Exercise objective: Without any pictures, print exactly the lines that run from the start of the data through the line containing "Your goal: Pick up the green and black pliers".
BEGIN Source data
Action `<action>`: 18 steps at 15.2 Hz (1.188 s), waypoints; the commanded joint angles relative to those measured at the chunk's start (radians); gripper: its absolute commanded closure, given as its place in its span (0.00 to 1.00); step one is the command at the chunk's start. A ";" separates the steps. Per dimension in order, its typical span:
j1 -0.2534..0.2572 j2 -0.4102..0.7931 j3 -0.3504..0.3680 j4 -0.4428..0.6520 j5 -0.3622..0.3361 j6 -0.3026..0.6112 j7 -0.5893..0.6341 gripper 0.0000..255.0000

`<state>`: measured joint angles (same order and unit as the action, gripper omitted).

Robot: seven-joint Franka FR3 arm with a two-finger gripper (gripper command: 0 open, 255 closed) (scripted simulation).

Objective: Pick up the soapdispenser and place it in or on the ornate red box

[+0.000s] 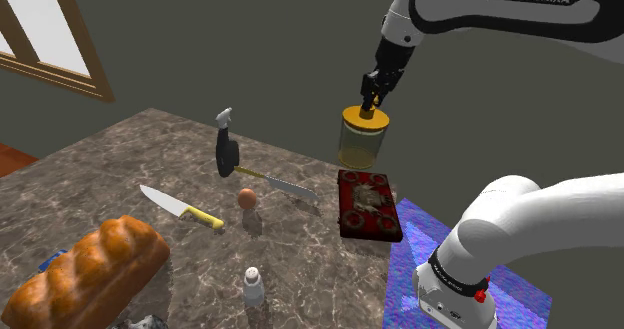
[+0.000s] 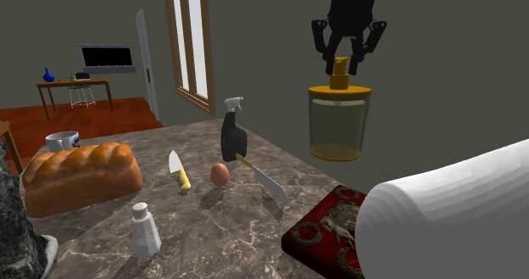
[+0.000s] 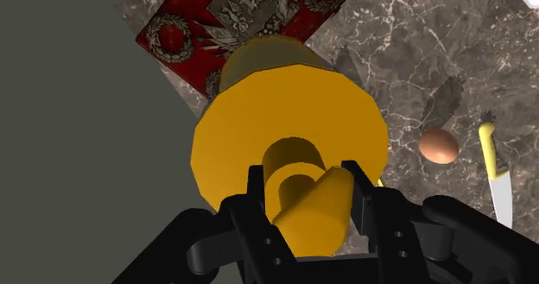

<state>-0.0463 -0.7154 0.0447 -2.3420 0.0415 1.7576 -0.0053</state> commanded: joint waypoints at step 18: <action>-0.014 -0.259 -0.049 -0.276 -0.026 0.016 -0.050 1.00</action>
<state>-0.0609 -0.9693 -0.0055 -2.6033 0.0149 1.7627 -0.0564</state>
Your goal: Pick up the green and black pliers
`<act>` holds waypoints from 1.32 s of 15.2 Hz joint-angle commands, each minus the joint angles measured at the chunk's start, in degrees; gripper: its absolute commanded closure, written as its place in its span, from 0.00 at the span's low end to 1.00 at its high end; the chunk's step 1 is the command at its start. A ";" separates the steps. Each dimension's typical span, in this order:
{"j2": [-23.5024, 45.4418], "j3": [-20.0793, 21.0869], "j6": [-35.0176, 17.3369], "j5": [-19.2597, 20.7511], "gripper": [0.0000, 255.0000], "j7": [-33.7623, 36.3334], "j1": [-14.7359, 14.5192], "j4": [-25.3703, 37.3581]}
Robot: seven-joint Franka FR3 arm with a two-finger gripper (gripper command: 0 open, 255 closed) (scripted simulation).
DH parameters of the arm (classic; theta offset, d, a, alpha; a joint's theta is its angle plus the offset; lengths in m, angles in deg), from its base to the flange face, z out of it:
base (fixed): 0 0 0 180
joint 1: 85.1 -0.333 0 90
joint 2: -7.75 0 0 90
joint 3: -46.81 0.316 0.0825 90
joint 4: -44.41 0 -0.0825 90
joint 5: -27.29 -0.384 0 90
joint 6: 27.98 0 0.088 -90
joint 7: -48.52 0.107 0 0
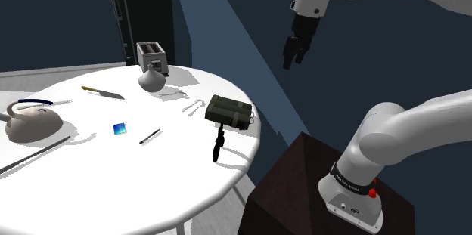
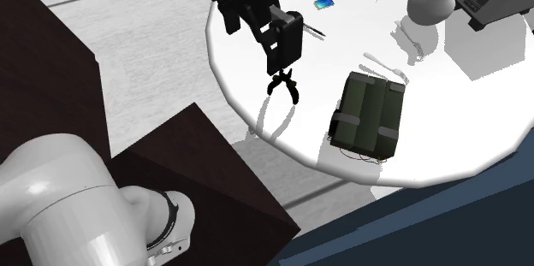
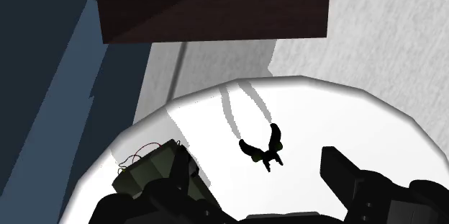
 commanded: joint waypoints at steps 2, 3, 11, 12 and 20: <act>-0.25 0.70 -2.32 -0.28 0.00 0.95 -0.09 -2.00; -0.38 1.42 -4.67 -0.56 0.00 1.90 -0.18 -3.92; 3.31 7.83 -24.90 -2.52 0.00 9.86 -0.96 -16.09; 4.43 8.73 -27.62 -2.66 0.00 10.95 -1.00 -17.17; 18.92 17.19 -50.35 -0.33 0.00 21.96 1.16 -21.49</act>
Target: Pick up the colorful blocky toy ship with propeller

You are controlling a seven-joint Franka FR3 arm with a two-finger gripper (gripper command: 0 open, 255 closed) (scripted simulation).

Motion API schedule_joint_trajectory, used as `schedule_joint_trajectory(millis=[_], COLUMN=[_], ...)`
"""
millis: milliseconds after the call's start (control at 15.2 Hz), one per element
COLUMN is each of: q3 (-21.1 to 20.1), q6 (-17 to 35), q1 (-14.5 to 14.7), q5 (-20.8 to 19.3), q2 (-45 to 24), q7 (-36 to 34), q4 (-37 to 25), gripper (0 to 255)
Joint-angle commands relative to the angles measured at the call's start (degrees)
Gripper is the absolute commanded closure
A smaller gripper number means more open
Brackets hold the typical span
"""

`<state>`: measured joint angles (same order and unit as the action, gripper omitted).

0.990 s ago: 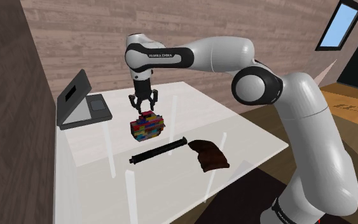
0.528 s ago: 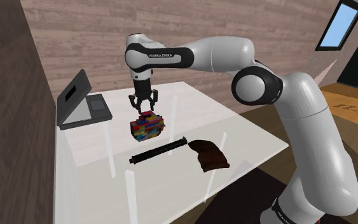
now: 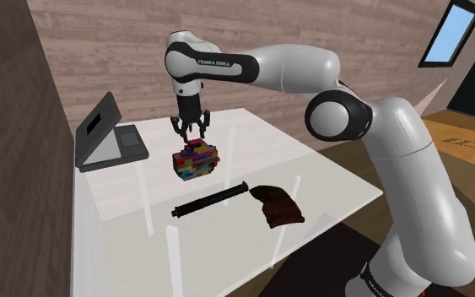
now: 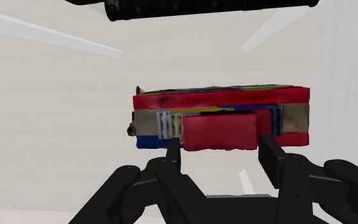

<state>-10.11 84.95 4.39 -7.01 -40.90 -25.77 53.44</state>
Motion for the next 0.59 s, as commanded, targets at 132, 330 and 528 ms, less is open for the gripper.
schedule_joint_trajectory(millis=[132, 330, 528], q3=[0.1, 0.3, 0.4], q6=[-4.2, -8.2, -10.1], q1=[0.6, 1.2, 1.6], q5=[-0.1, -0.4, -0.5], q2=[-1.4, -3.6, -5.0], q7=[0.2, 0.4, 0.6], q4=[-5.7, -11.9, -15.3], gripper=[255, 255, 255])
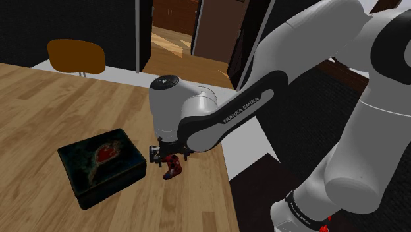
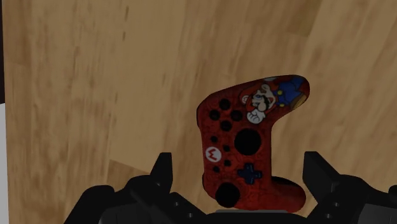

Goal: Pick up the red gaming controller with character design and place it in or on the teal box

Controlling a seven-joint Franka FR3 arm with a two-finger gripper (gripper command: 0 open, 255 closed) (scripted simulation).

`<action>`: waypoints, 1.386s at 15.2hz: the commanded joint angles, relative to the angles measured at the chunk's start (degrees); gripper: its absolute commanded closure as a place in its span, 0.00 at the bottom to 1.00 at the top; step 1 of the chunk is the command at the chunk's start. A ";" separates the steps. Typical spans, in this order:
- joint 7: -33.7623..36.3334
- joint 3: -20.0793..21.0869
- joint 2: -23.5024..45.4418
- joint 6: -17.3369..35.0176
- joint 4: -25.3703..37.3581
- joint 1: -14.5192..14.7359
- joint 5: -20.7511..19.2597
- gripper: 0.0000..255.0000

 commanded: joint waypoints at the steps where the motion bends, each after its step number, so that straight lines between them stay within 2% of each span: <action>1: 0.01 0.00 0.00 0.02 -0.01 0.00 -0.01 0.00; 2: 0.00 0.00 0.00 0.01 -0.01 0.00 -0.01 0.00; 3: 0.00 0.00 0.00 0.01 -0.01 0.00 -0.01 1.00; 12: 0.01 0.00 0.00 0.02 -0.01 0.00 -0.01 1.00; 21: -3.97 1.59 -5.84 -5.54 1.10 -1.13 5.04 1.00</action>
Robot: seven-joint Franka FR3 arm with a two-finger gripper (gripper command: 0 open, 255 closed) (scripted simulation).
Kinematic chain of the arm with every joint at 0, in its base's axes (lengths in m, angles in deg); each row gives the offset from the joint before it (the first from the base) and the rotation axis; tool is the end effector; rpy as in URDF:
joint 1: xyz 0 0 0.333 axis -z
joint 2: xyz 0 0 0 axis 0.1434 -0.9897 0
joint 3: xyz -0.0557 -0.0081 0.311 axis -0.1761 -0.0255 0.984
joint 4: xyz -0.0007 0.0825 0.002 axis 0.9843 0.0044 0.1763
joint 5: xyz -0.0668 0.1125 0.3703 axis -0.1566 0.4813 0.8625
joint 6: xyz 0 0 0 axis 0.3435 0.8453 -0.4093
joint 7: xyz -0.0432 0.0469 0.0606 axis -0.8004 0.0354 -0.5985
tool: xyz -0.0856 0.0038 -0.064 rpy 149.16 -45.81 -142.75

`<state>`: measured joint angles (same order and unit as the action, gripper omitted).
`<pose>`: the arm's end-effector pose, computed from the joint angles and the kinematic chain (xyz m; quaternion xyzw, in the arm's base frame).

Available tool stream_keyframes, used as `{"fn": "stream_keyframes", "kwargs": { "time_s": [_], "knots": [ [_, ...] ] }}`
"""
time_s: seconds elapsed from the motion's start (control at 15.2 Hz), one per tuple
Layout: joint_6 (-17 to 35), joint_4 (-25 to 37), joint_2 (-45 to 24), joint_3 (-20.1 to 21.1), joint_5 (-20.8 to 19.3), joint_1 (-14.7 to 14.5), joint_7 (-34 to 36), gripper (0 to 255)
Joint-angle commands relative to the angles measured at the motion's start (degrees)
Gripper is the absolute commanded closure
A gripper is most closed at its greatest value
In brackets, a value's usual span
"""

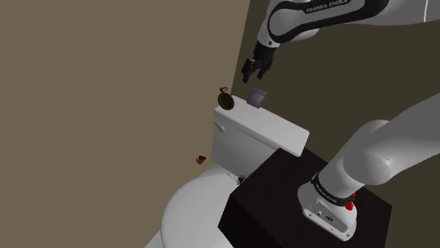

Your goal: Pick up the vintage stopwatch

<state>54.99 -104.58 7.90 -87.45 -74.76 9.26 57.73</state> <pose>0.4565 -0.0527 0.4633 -0.9968 0.0564 -0.0555 0.0087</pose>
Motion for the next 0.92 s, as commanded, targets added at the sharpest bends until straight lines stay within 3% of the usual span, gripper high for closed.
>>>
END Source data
Solution to the exercise:
Action `<action>`: 18 steps at 15.2 Hz (1.188 s), waypoints; the commanded joint angles relative to those measured at the chunk's start (radians); gripper: its absolute commanded closure, given as its place in its span (0.00 to 1.00); step one is the command at the chunk's start. A ";" separates the steps. Per dimension in order, its typical span:
j1 -0.2534..0.2572 j2 -0.4102..0.7931 j3 -0.3504..0.3680 j4 -0.4428..0.6520 j5 -0.3622..0.3361 j6 -0.3026..0.6112 j7 -0.5893..0.6341 gripper 0.0000..255.0000

`<state>`: measured joint angles (same order and unit as the action, gripper omitted).

Robot: seven-joint Franka FR3 arm with a two-finger gripper (gripper command: 0 open, 255 closed) (scripted simulation).

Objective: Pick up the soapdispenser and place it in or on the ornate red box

[+0.000s] 
[+0.000s] 
[+0.000s] 

<state>-0.0463 -0.7154 0.0447 -2.3420 0.0415 1.7576 -0.0053</state> commanded: joint waypoints at step 18: <action>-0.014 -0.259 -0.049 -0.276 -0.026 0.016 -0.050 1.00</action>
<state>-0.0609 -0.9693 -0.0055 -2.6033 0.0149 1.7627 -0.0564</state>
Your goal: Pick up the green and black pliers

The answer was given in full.